> **EXERCISE OBJECTIVE**
Search the records below for the string "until" and copy each line where it turns up.

> **MATERIALS PROVIDED**

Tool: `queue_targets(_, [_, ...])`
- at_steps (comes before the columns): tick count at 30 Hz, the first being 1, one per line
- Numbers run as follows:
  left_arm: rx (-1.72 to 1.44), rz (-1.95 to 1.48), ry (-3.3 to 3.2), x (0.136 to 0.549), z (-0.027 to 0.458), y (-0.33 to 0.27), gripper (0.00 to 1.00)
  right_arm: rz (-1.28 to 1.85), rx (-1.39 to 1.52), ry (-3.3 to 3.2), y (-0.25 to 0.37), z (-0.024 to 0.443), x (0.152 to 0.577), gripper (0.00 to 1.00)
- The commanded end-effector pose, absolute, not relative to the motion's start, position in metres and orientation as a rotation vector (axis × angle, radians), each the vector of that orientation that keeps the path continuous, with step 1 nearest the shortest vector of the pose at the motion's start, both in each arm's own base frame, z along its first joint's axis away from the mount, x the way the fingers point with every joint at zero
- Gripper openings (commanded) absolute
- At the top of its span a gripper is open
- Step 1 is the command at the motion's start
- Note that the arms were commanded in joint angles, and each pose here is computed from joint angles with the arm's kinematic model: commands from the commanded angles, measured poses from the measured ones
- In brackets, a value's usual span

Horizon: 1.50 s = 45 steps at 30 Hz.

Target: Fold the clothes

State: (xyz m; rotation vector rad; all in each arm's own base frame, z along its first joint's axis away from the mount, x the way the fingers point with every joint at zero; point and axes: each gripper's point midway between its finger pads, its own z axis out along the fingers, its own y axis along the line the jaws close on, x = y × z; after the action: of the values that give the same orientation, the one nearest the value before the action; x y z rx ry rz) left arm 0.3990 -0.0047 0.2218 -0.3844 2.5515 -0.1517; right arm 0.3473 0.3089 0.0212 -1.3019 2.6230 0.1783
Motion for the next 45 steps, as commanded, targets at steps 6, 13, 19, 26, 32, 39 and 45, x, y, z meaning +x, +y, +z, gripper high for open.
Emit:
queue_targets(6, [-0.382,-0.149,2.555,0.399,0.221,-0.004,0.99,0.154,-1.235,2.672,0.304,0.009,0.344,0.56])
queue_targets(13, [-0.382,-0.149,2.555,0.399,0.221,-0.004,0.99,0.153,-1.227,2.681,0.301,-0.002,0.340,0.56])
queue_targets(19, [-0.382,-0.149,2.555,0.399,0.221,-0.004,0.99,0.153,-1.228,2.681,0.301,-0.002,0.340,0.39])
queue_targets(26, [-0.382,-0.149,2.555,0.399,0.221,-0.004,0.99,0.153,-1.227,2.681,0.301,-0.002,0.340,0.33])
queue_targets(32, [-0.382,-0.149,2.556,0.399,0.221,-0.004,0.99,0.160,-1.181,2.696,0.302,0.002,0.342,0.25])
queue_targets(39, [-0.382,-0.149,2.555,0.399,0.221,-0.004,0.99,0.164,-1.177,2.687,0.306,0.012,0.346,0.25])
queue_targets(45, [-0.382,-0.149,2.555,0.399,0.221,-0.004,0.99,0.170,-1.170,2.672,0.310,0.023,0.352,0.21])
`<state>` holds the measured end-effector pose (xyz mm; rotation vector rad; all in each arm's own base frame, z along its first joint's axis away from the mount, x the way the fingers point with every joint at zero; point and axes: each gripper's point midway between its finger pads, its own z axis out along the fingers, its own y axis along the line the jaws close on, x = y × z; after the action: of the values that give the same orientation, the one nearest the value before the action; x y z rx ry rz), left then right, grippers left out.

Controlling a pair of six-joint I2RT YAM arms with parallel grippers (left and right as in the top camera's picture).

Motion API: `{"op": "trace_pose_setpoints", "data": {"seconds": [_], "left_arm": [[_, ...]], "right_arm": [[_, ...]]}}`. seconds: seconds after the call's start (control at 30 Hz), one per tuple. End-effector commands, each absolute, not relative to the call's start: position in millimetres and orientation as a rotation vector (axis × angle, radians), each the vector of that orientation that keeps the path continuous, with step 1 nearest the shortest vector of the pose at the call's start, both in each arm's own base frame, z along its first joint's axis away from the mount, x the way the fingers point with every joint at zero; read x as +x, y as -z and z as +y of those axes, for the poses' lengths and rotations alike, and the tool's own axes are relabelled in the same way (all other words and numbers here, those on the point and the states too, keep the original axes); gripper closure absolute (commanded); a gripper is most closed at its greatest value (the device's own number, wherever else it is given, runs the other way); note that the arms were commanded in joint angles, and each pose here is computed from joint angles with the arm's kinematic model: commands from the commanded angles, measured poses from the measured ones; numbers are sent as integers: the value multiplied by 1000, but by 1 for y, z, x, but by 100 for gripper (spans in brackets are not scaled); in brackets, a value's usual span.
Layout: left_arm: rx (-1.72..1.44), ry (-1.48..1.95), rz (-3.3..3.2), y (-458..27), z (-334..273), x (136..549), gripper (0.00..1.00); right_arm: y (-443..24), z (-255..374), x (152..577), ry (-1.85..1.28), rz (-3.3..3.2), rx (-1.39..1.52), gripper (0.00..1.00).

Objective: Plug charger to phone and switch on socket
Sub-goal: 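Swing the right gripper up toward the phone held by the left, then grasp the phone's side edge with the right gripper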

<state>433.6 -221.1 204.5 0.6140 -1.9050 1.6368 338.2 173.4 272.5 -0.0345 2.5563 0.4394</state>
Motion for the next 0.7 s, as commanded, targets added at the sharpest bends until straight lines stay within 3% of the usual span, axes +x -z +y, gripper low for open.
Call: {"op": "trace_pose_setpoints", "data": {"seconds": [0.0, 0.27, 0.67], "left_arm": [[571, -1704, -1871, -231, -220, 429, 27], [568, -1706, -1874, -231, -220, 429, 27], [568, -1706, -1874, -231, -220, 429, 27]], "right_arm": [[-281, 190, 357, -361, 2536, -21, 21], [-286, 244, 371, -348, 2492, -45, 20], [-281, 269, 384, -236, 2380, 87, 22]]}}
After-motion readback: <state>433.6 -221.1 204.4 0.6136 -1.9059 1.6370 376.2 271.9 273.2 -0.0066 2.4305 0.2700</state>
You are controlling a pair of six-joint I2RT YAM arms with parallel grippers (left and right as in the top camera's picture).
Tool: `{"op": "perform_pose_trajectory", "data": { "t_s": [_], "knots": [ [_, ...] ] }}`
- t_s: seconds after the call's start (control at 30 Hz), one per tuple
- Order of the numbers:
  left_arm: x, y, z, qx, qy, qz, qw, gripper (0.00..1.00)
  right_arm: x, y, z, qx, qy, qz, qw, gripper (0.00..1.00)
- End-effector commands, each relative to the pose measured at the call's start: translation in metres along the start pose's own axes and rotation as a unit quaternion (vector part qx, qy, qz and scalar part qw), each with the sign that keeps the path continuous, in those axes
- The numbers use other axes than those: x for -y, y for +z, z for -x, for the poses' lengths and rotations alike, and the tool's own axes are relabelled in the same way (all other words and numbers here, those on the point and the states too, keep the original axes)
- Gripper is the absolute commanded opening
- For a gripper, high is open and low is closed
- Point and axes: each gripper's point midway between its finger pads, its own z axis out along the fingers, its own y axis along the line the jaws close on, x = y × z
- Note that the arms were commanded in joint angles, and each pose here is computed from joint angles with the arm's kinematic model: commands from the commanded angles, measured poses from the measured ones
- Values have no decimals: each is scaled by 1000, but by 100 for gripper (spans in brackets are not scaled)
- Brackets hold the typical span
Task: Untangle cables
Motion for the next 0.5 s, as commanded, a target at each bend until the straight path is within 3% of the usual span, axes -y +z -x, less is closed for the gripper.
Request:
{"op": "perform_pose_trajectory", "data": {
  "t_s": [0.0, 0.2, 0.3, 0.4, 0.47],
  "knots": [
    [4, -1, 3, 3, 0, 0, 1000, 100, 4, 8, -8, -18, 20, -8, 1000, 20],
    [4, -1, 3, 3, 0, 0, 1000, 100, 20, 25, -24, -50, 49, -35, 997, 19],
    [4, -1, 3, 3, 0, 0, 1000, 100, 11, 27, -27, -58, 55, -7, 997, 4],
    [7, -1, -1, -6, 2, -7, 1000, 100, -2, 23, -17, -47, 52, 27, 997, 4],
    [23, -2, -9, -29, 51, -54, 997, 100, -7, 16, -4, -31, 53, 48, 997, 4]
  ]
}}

> **RESULT BELOW**
Motion for the next 0.7 s, as commanded, targets added at the sharpest bends until straight lines stay within 3% of the usual span, axes +x -z +y, gripper low for open.
Motion for the next 0.5 s, as commanded, a target at each bend until the straight path is within 3% of the usual span, axes -y +z -x, less is closed for the gripper.

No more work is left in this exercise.